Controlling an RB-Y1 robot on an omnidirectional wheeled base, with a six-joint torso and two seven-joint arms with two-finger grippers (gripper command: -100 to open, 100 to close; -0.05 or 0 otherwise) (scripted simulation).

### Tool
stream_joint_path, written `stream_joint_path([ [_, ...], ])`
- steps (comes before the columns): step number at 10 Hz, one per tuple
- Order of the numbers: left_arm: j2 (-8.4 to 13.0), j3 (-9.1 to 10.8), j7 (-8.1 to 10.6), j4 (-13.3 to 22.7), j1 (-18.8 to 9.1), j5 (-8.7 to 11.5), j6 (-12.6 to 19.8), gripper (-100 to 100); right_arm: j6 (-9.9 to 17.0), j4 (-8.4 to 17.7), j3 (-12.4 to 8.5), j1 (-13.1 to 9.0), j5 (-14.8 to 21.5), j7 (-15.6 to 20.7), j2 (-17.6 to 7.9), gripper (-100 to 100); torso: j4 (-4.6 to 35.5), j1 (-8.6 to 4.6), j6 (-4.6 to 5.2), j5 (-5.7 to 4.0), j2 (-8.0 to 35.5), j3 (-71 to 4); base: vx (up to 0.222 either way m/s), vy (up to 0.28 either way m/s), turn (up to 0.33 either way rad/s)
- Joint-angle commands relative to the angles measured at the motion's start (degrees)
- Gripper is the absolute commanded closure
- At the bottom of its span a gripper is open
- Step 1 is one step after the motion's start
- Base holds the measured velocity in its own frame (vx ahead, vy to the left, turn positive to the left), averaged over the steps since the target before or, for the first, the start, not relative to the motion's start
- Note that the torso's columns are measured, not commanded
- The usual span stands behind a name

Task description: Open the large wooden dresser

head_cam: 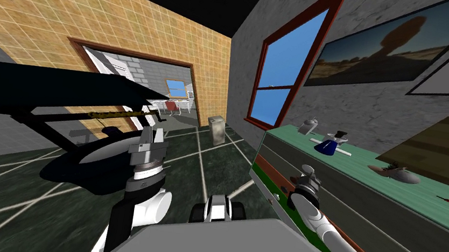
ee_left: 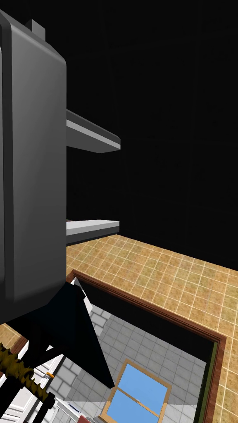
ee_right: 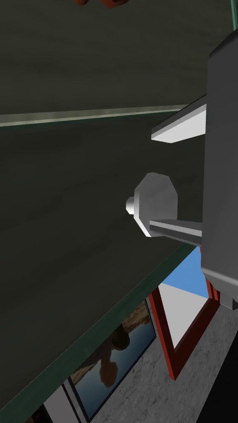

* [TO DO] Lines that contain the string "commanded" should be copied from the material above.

* [WORKED SOLUTION]
- Gripper is the absolute commanded closure
- Note that the torso's columns are measured, not commanded

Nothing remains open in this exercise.